"""

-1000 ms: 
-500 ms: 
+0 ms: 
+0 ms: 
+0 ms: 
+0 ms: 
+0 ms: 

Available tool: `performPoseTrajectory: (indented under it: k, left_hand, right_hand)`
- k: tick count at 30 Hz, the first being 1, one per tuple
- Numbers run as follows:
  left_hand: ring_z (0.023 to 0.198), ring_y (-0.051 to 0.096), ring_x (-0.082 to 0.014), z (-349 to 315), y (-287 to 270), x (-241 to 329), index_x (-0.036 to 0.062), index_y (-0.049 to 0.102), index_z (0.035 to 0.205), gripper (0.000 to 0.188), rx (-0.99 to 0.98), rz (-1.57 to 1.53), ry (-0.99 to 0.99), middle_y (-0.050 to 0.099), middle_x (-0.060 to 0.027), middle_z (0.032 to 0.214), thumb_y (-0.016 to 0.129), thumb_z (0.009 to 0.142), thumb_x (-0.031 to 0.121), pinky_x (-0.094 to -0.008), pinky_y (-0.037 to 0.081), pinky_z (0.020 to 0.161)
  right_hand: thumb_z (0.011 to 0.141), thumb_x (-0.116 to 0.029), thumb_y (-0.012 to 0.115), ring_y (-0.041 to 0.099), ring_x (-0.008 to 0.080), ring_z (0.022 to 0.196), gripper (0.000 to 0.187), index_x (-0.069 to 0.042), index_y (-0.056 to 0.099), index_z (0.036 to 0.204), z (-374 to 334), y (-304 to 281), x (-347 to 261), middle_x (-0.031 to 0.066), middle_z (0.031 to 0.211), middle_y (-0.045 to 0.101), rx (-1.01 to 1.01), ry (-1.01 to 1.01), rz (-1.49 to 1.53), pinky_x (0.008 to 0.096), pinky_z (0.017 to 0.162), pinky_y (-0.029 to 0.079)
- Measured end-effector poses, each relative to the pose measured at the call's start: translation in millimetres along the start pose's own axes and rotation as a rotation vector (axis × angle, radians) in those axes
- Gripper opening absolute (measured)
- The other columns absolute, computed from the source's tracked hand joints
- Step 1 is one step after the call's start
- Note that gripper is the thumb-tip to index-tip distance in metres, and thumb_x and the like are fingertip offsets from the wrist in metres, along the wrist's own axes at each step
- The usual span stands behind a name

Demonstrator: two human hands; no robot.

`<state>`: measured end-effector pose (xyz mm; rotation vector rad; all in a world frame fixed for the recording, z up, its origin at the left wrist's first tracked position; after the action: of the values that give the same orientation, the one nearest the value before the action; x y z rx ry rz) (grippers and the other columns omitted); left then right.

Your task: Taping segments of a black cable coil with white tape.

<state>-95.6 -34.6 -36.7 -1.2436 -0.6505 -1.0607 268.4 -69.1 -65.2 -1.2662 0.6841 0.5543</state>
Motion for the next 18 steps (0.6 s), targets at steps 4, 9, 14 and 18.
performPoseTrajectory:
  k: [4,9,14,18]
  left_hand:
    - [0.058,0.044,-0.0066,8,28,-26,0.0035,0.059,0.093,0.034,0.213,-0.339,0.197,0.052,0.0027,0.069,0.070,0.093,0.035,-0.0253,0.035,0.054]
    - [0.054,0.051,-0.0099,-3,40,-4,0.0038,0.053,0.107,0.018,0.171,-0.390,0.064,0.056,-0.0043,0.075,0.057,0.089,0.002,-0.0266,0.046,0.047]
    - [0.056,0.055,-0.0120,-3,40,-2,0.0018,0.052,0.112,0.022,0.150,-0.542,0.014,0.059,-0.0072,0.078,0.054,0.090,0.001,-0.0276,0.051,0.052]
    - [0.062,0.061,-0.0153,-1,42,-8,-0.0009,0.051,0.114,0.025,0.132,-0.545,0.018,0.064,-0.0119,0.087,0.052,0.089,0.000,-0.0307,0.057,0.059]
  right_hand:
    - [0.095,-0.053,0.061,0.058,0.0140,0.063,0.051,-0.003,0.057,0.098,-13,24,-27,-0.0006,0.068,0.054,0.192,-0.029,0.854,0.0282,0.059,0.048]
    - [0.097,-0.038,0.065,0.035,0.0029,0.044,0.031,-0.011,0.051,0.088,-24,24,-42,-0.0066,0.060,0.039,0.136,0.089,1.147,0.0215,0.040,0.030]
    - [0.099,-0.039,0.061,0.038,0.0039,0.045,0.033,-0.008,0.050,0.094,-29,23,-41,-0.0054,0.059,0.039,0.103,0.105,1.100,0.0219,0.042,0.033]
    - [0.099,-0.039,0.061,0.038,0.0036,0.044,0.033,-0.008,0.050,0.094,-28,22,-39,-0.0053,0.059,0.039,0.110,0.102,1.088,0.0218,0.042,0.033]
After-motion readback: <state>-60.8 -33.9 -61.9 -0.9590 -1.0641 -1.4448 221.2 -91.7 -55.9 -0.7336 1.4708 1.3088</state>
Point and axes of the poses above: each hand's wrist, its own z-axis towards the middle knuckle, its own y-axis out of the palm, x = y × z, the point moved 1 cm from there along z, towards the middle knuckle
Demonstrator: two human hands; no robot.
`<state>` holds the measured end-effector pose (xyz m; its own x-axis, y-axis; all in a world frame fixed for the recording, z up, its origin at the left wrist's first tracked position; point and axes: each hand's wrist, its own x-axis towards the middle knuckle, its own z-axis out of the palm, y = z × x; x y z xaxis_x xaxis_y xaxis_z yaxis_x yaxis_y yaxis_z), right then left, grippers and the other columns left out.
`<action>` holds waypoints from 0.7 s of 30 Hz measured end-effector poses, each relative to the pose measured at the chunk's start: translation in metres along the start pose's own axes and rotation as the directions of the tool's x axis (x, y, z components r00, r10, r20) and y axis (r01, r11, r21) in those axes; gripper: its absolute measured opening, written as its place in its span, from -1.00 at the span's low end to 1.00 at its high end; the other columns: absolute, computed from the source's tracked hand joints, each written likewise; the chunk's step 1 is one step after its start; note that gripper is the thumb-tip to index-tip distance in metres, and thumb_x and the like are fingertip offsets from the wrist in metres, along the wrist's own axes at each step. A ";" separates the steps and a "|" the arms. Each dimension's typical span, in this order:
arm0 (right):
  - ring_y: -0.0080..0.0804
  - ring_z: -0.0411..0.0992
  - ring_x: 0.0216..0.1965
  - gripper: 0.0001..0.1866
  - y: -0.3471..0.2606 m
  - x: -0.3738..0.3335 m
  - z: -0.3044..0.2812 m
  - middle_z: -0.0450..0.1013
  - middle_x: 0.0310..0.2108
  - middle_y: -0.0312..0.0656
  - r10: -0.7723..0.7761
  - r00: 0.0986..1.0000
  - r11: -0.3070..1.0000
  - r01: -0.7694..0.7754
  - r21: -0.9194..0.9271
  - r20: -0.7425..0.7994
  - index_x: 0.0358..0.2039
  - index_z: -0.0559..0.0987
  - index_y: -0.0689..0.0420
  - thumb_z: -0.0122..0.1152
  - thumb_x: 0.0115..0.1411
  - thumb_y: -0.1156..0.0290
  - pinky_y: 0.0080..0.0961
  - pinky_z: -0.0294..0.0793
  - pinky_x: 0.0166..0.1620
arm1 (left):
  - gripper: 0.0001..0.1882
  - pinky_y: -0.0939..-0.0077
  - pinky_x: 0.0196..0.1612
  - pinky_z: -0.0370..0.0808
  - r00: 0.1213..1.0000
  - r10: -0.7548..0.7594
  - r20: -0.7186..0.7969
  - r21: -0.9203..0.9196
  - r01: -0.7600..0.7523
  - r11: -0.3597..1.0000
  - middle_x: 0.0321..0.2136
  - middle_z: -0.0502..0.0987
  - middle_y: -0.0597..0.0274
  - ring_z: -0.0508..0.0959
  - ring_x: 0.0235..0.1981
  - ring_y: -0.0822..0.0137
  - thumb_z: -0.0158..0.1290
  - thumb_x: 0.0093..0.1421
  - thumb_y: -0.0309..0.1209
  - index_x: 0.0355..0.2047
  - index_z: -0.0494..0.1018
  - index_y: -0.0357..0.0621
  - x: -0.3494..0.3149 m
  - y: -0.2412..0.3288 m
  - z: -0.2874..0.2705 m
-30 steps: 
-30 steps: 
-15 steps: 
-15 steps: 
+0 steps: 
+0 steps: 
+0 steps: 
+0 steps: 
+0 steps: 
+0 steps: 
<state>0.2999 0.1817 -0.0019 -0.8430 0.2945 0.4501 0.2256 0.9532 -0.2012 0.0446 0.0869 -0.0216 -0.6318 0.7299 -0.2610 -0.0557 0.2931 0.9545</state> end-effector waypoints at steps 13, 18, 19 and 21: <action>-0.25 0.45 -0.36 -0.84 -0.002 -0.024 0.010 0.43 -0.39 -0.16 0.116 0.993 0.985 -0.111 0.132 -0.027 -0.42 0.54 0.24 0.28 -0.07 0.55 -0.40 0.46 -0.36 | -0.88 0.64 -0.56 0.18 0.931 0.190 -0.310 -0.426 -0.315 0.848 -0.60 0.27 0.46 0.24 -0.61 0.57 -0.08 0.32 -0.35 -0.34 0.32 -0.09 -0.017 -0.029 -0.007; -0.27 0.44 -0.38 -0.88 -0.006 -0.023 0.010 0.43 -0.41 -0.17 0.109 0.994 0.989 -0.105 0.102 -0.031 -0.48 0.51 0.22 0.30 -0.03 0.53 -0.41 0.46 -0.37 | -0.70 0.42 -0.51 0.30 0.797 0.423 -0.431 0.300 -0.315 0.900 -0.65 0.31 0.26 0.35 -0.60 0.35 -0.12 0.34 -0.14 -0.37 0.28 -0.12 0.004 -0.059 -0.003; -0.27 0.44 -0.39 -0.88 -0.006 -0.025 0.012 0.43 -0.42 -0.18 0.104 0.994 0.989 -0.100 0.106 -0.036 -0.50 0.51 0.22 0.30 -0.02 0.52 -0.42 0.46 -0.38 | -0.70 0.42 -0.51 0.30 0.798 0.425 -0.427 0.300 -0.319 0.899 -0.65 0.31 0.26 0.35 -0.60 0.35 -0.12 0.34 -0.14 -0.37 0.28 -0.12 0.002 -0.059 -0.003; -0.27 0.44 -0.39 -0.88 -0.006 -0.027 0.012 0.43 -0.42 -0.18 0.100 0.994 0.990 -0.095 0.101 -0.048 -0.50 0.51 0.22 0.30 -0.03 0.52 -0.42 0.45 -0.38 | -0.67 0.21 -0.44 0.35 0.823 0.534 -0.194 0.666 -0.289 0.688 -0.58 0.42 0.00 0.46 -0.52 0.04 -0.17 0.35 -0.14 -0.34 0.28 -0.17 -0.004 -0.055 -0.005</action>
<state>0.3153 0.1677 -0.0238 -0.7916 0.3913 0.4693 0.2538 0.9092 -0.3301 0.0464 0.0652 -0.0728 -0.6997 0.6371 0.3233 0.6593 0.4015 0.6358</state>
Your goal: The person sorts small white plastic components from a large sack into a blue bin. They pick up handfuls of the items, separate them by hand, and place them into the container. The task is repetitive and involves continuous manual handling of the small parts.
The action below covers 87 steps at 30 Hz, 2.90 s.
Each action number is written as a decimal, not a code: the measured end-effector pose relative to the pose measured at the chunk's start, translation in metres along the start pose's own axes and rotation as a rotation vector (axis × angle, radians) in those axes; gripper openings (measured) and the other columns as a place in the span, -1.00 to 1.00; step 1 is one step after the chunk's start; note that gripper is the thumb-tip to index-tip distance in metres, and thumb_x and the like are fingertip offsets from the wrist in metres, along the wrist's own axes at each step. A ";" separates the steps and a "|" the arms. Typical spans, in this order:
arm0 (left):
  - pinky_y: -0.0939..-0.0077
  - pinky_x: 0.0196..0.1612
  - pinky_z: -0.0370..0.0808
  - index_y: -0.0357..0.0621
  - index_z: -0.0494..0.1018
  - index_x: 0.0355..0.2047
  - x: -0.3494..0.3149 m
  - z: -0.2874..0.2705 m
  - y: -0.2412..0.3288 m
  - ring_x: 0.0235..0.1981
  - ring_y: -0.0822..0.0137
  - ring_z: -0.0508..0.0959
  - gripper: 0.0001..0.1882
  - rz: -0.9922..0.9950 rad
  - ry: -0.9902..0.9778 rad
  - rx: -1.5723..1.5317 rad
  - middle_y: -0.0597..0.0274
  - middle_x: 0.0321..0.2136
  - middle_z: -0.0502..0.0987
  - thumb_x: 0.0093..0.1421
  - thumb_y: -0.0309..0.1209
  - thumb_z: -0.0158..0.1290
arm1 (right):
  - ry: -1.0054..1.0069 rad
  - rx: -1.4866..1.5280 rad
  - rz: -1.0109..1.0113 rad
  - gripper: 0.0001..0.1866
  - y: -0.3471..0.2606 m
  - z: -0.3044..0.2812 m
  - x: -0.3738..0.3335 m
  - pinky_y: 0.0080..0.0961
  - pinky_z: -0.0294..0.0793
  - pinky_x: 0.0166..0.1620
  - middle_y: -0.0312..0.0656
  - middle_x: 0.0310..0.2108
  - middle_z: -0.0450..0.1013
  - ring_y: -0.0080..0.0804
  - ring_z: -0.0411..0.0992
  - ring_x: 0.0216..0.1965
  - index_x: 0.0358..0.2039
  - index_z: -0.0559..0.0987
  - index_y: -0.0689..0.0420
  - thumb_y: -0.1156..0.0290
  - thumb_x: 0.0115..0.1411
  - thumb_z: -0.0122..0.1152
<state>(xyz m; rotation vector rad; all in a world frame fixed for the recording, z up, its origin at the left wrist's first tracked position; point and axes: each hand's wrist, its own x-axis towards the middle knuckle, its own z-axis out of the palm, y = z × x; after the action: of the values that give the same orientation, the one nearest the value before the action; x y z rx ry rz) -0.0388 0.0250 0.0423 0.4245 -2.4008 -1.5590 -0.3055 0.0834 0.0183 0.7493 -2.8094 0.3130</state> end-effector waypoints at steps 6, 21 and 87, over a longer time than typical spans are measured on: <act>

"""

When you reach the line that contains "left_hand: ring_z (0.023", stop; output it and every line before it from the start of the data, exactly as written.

-1000 ms: 
-500 ms: 
+0 ms: 
+0 ms: 
+0 ms: 
+0 ms: 
+0 ms: 

Available tool: `performPoseTrajectory: (indented under it: k, left_hand, right_hand)`
- k: tick count at 30 Hz, the first being 1, one per tuple
- Numbers run as follows:
  left_hand: ring_z (0.023 to 0.198), ring_y (-0.051 to 0.096), ring_x (-0.082 to 0.014), z (-349 to 315), y (-287 to 270), x (-241 to 329), index_x (-0.036 to 0.062), index_y (-0.049 to 0.102), index_z (0.035 to 0.205), gripper (0.000 to 0.188), rx (-0.99 to 0.98), rz (-1.57 to 1.53), ry (-0.99 to 0.99), middle_y (-0.050 to 0.099), middle_x (-0.060 to 0.027), middle_z (0.032 to 0.214), thumb_y (-0.016 to 0.129), thumb_z (0.009 to 0.142), thumb_x (-0.031 to 0.121), pinky_x (-0.094 to -0.008), pinky_y (-0.037 to 0.081), pinky_z (0.020 to 0.161)

The response to this exercise is now complete.